I might not be writing on women of the bible or how to aid the lives of women in third-world nations. However, in the scope of my own life, what I have to say is no less important. I spent this weekend with my mom, who could have easily died a month ago, with a new appreciation for what it means for her to be my mother, and for I to be her daughter. No less, with my boys, I couldn't help but think about what it means for me to their mother. Three generations spent the weekend together, doing nothing in particular other than looking at the ocean, swimming in the pool, and watching tv, together. A weekend spent in mother and daughter relationships.
It was a simple thing, not seeming too profound or extraordinary. So often, we don't stop long to give a thought to the value of being female. We bear a host of responsibilities, we nurture and love in a priceless way. We alone have the ability to bring life into this world. We raise up that life, watching it grow into adulthood, and step into their own parenting roles.
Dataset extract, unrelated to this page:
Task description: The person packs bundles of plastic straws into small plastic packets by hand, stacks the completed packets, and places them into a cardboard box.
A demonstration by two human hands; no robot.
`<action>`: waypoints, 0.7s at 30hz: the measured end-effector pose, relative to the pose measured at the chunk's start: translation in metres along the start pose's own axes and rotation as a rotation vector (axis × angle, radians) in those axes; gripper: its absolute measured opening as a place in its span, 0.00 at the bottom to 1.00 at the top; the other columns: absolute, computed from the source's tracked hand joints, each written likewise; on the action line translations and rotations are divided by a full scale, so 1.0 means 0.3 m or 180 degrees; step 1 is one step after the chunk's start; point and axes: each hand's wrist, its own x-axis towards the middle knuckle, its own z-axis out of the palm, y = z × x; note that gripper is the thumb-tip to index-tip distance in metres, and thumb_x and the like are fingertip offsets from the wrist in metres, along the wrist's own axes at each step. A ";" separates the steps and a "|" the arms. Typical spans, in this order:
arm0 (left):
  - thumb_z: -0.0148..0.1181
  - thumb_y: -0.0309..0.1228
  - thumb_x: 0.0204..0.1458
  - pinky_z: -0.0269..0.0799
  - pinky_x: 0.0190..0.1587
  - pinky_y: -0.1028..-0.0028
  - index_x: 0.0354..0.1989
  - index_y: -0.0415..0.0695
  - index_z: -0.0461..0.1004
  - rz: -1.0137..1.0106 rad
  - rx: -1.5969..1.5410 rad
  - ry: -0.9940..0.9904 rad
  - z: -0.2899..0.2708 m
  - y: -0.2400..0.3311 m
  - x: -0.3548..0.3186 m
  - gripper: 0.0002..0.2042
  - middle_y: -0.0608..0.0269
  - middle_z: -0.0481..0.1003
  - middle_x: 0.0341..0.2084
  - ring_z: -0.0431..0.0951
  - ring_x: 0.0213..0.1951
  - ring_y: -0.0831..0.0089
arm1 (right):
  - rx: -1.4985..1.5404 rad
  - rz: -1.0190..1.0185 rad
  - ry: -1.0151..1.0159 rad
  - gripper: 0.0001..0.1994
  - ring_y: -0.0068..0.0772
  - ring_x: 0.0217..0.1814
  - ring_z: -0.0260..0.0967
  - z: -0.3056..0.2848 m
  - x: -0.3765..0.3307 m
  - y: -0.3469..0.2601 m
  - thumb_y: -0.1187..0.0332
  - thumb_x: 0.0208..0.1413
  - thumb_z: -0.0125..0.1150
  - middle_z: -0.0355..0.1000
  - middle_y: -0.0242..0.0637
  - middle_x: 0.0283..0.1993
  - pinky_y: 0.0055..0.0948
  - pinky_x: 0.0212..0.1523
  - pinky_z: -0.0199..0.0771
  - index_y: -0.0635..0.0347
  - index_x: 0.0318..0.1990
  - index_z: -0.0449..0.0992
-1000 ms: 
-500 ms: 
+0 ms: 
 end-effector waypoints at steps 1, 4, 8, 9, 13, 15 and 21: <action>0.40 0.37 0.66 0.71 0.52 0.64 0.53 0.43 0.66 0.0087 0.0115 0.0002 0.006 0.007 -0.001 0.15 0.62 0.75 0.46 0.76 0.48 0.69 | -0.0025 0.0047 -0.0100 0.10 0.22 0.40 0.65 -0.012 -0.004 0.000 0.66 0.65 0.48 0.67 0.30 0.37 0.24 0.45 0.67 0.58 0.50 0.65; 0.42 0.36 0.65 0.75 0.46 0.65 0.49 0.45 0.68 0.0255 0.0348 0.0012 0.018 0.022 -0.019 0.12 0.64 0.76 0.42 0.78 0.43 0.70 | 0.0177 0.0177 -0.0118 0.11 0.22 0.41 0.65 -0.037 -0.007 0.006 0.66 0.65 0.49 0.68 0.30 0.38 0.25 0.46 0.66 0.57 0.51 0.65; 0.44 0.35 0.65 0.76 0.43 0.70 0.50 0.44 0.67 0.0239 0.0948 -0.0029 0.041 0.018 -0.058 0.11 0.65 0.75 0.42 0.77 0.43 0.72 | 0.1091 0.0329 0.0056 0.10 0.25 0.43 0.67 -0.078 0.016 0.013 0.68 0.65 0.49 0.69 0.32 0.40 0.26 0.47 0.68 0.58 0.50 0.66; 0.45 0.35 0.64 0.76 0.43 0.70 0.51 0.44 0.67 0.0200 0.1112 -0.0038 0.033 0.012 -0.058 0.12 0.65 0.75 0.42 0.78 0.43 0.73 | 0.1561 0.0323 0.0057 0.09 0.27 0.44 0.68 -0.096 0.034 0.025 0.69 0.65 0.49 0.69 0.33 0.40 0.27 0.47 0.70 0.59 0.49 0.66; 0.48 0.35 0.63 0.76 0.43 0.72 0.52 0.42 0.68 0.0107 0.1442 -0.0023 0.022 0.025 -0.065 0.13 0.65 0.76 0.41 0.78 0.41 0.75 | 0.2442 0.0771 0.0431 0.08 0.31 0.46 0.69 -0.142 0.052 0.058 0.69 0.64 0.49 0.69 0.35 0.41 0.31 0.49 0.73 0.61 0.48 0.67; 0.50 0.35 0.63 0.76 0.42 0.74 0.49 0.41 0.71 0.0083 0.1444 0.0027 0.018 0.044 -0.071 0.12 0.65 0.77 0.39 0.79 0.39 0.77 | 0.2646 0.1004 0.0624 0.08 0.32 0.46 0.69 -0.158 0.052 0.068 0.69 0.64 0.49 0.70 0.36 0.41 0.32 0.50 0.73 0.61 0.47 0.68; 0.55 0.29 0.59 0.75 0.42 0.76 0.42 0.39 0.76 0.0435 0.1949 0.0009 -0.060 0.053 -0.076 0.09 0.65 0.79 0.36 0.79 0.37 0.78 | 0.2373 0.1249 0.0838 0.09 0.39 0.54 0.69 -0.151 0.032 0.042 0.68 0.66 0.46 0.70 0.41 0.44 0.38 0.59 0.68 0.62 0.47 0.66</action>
We bring continuity to the human race, the circle of life, the passing on of mother/daughter/mother...and on into infinity. It is the beauty of perpetuity, and the grace our Father-Mother in heaven has bestowed upon us as women, wives, mothers, and lovers. This weekend, it didn't escape my attention.
9 comments:
Erin I'm glad you had a good weekend with your Mom and the boys. You were certainly in a beautiful location. It is so true that we often don't stop long enough to think about what it means to be female.
I hope you don't mind but I've added your post to my synchroblog role as I think it should be there.
e- I didn't realize your mom was going to go with you. How awesome! I'm so glad you had that time- for both of you.
I think it's wonderful that you connected with your family- that's probably more important than anything your could write! :)
Thanks Lyn, we had a nice, simple time. It was beautiful, especially on Friday.
Yes you can add me to your list if you think you should.
I hope you have a wonderful birthday! It's my husband's birthday, too.
I guess I didn't tell you that, Cindy. It was a nice time, especially since last month we were supposed to go but didn't because of her illness, it was nice that she was able to go.
Thanks Aphra. I hope you guys aren't slipping and sliding too much up there! It's snowing here today...weird!
Happy Birthday Randy! Someone else who shares a birthday with Barbie!
Your post evokes feelings of contentment in me. Yesterday I had dinner with my mom and helped her with her computer. I don't remember hearing her describe herself as "an old lady" before. I hadn't noticed how grey her hair is. Denial on my part. She is 70-something, so it shouldn't be any surprise.
It's so strange for me to want spend time with her. Now, for the most part it's because I kind of enjoy her company, mainly because I want her to feel loved, and only a little because of a sense of duty. 20 years ago it would have been entirely out of a sense of obligation. It's interesting how time can have a way of making me appreciate the value of family, even a somewhat dysfunctional family.
You're right in saying time brings a sense of appreciation and contentment. I know I didn't begin to believe my parents knew anything until I was about 30. Today, they know more than ever.